# Task to carry out
Below are some records. Return exactly the lines from the one containing "I would appreciate your help locating the white wrist" through the one containing "What changed between", both included, and only those.
+ + + + + + +
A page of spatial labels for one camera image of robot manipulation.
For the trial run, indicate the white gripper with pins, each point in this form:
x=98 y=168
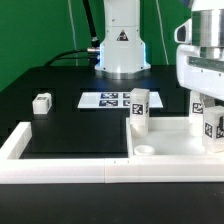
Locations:
x=203 y=75

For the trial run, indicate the white square tabletop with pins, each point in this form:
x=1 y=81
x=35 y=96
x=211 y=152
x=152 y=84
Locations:
x=167 y=136

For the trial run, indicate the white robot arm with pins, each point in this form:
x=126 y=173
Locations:
x=122 y=54

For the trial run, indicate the white marker tag plate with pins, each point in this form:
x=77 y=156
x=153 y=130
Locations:
x=94 y=100

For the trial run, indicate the white U-shaped obstacle fence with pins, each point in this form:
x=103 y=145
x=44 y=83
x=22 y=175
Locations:
x=15 y=170

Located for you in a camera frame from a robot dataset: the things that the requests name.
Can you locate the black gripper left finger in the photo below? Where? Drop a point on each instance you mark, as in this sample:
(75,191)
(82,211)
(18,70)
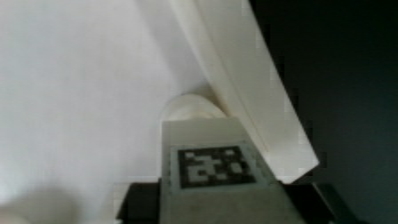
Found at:
(139,211)

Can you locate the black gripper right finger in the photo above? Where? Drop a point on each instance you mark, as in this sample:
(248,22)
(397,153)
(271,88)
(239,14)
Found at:
(320,204)

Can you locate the white square table top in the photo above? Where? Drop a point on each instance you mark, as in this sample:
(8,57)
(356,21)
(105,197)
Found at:
(100,58)

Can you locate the white table leg with tag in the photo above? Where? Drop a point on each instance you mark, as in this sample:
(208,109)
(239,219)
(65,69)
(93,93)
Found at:
(219,188)

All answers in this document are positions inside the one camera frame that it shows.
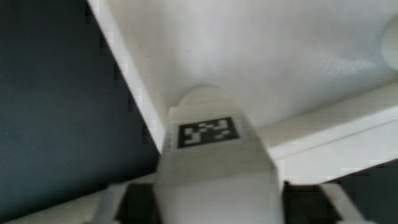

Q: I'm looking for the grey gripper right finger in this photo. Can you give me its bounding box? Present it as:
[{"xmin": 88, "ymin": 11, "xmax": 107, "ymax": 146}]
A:
[{"xmin": 283, "ymin": 182, "xmax": 374, "ymax": 224}]

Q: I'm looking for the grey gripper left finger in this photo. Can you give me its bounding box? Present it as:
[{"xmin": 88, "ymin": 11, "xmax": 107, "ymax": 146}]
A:
[{"xmin": 91, "ymin": 183, "xmax": 163, "ymax": 224}]

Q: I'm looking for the white table leg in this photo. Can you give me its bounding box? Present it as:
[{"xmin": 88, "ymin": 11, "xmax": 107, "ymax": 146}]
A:
[
  {"xmin": 155, "ymin": 86, "xmax": 285, "ymax": 224},
  {"xmin": 381, "ymin": 16, "xmax": 398, "ymax": 71}
]

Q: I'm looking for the white square table top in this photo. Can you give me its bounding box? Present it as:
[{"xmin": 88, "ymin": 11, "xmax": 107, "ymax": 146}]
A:
[{"xmin": 86, "ymin": 0, "xmax": 398, "ymax": 161}]

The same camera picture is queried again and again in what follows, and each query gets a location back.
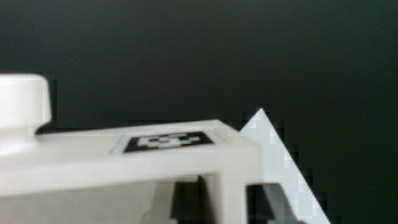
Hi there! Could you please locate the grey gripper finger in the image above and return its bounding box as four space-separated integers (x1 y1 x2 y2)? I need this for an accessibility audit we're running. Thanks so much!
171 177 209 224

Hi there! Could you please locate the white drawer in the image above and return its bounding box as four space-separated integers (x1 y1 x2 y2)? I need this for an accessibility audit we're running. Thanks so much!
0 74 262 224

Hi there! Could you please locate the white marker base plate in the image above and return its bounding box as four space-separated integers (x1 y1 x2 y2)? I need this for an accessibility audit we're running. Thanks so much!
241 110 331 224

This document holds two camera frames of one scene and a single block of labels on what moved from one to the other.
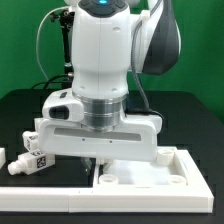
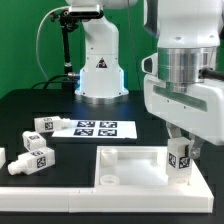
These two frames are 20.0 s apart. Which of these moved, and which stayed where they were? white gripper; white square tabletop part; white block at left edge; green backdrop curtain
Moved: white gripper
Stayed: white block at left edge; white square tabletop part; green backdrop curtain
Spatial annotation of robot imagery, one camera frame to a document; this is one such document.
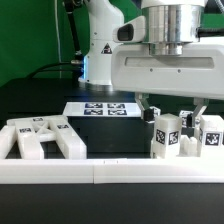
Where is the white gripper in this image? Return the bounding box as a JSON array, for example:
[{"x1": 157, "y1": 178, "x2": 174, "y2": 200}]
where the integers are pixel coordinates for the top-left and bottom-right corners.
[{"x1": 111, "y1": 41, "x2": 224, "y2": 128}]

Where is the white chair seat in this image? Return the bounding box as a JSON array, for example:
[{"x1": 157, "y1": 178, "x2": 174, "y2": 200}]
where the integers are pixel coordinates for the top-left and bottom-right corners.
[{"x1": 150, "y1": 135, "x2": 224, "y2": 159}]

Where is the white chair backrest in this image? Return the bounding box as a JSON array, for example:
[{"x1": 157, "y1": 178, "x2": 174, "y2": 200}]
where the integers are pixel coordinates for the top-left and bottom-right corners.
[{"x1": 7, "y1": 115, "x2": 87, "y2": 160}]

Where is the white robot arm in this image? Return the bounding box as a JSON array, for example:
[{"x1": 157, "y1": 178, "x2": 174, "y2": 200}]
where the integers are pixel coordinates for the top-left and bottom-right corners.
[{"x1": 79, "y1": 0, "x2": 224, "y2": 124}]

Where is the white tagged cube right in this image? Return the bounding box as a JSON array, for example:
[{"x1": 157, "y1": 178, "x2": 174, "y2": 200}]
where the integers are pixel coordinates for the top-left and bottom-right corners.
[{"x1": 179, "y1": 110, "x2": 193, "y2": 128}]

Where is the white tagged cube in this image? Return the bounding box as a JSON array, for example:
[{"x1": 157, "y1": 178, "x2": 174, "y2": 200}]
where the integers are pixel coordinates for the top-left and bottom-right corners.
[
  {"x1": 179, "y1": 110, "x2": 193, "y2": 128},
  {"x1": 151, "y1": 106, "x2": 161, "y2": 116}
]

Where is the white base tag plate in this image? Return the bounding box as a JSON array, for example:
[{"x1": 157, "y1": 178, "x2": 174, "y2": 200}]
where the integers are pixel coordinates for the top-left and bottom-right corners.
[{"x1": 63, "y1": 102, "x2": 141, "y2": 117}]

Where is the white U-shaped frame wall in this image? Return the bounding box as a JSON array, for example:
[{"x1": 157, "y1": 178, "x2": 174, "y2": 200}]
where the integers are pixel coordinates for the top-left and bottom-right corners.
[{"x1": 0, "y1": 125, "x2": 224, "y2": 185}]

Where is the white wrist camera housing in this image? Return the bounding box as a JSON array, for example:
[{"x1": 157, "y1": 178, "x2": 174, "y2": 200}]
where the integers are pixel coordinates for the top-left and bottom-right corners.
[{"x1": 112, "y1": 16, "x2": 146, "y2": 43}]

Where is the black cable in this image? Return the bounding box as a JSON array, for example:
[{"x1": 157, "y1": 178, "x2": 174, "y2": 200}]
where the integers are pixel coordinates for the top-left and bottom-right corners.
[{"x1": 26, "y1": 0, "x2": 84, "y2": 80}]

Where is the white cable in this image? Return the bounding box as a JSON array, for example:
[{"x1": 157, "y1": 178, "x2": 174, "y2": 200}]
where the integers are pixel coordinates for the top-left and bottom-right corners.
[{"x1": 53, "y1": 0, "x2": 63, "y2": 79}]

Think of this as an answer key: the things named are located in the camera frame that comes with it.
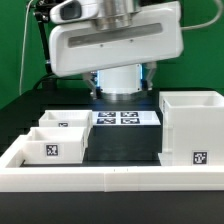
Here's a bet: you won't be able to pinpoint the white cable on left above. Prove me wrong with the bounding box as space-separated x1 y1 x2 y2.
18 0 36 96

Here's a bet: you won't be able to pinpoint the black camera stand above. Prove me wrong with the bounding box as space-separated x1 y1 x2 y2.
27 0 58 90

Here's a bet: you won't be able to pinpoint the white drawer box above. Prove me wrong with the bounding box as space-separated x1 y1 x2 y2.
22 127 88 165
37 110 93 148

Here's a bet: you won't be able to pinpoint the white drawer cabinet frame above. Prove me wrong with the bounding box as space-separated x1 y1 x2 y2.
159 91 224 166

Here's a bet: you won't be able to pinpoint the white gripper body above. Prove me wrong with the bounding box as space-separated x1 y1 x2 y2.
49 0 183 77

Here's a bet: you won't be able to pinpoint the white front drawer box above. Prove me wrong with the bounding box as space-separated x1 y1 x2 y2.
22 127 88 165

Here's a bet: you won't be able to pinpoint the black cables at base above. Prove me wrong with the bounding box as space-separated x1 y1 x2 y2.
32 73 58 91

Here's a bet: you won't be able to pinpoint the white rear drawer box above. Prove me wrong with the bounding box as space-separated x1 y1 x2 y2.
37 110 93 148

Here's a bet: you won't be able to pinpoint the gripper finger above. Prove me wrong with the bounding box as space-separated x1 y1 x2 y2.
82 72 97 99
142 62 157 91

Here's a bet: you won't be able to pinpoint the white workspace border frame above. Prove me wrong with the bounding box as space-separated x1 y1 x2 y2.
0 135 224 192

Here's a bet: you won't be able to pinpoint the white marker tag sheet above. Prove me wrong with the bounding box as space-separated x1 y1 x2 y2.
92 111 161 126

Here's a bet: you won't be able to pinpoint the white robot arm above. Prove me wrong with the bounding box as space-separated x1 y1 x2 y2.
49 0 183 100

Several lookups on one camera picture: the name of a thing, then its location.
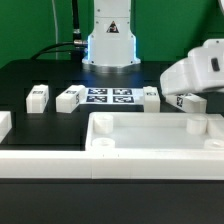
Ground white thin cable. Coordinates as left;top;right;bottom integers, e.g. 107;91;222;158
51;0;60;61

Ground white left fence block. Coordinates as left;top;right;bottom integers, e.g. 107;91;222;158
0;111;12;143

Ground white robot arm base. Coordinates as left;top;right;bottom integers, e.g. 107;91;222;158
82;0;141;73

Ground white desk tabletop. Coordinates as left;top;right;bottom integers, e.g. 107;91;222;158
85;112;224;151

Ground white front fence bar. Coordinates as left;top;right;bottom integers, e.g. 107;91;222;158
0;150;224;180

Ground black cable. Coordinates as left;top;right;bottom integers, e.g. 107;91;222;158
30;0;88;60

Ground fiducial marker sheet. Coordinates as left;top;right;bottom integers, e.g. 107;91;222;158
81;88;143;105

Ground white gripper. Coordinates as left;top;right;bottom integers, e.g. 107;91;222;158
160;39;224;96

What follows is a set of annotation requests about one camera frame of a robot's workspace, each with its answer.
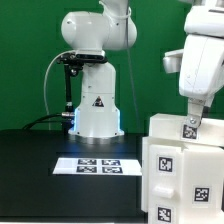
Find white cabinet box body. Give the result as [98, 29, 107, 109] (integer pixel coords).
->
[141, 137, 217, 224]

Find white cabinet block part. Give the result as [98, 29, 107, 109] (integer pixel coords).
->
[149, 114, 224, 147]

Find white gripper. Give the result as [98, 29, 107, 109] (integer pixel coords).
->
[179, 0, 224, 128]

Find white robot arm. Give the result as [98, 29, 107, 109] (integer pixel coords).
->
[61, 0, 224, 143]

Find grey camera cable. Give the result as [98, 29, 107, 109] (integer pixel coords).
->
[43, 49, 76, 132]

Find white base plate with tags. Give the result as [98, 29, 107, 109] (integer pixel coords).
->
[53, 158, 142, 176]

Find black cables at base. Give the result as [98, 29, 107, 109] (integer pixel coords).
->
[21, 111, 76, 131]

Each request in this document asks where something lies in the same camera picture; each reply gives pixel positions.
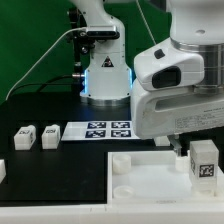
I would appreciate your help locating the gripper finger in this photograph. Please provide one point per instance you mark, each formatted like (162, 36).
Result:
(175, 142)

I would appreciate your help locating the white block left edge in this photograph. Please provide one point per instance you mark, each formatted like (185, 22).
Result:
(2, 170)

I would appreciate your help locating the white square table top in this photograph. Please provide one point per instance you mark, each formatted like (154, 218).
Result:
(155, 178)

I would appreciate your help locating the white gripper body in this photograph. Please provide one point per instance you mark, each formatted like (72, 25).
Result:
(174, 111)

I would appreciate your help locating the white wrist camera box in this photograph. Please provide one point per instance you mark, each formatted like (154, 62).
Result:
(163, 66)

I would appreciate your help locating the white marker sheet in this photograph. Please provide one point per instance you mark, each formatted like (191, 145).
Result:
(98, 130)

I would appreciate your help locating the white front frame wall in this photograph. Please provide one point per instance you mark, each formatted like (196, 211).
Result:
(108, 213)

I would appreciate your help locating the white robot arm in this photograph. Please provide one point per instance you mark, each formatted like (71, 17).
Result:
(197, 27)

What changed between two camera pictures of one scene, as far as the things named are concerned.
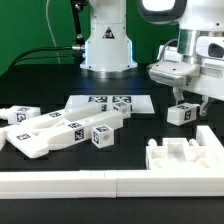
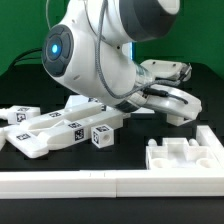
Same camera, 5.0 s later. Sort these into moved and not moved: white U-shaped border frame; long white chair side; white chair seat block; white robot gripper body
Moved: white robot gripper body
Not moved: white chair seat block; white U-shaped border frame; long white chair side
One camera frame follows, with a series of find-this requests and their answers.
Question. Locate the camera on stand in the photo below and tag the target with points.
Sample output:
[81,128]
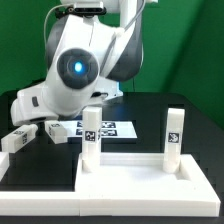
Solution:
[84,8]

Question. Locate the white desk top tray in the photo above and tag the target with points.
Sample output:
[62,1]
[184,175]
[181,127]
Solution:
[141,175]

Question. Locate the fiducial marker sheet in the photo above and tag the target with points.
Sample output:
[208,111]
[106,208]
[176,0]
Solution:
[110,129]

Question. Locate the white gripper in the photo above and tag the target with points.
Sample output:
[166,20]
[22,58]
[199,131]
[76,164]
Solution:
[29,107]

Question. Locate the white L-shaped fence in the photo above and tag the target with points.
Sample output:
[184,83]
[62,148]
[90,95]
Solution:
[17,203]

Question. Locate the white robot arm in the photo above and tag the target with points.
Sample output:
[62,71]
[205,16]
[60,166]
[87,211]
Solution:
[92,40]

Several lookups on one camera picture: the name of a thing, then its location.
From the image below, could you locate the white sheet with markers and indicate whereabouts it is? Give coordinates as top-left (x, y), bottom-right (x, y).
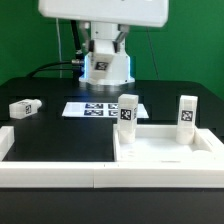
+ + + + + + +
# The completed task
I would appreciate your help locating the white wrist camera box in this photograph. Please provide one point per instance you mark, each formatted like (154, 62).
Result:
(163, 66)

I would appreciate your help locating the white marker sheet in this photograph. Please provide one point per instance you mark, each formatted like (191, 145).
Result:
(98, 130)

I would appreciate your help locating the white front frame wall in this photograph. Please provide one point per instance you mark, each formatted like (196, 211).
Result:
(108, 213)

I would appreciate your help locating the white robot arm in this photograph. Please provide one point per instance you mark, each formatted like (71, 17).
Result:
(197, 27)

What changed between two camera pictures of one scene, as far as the things named are concerned.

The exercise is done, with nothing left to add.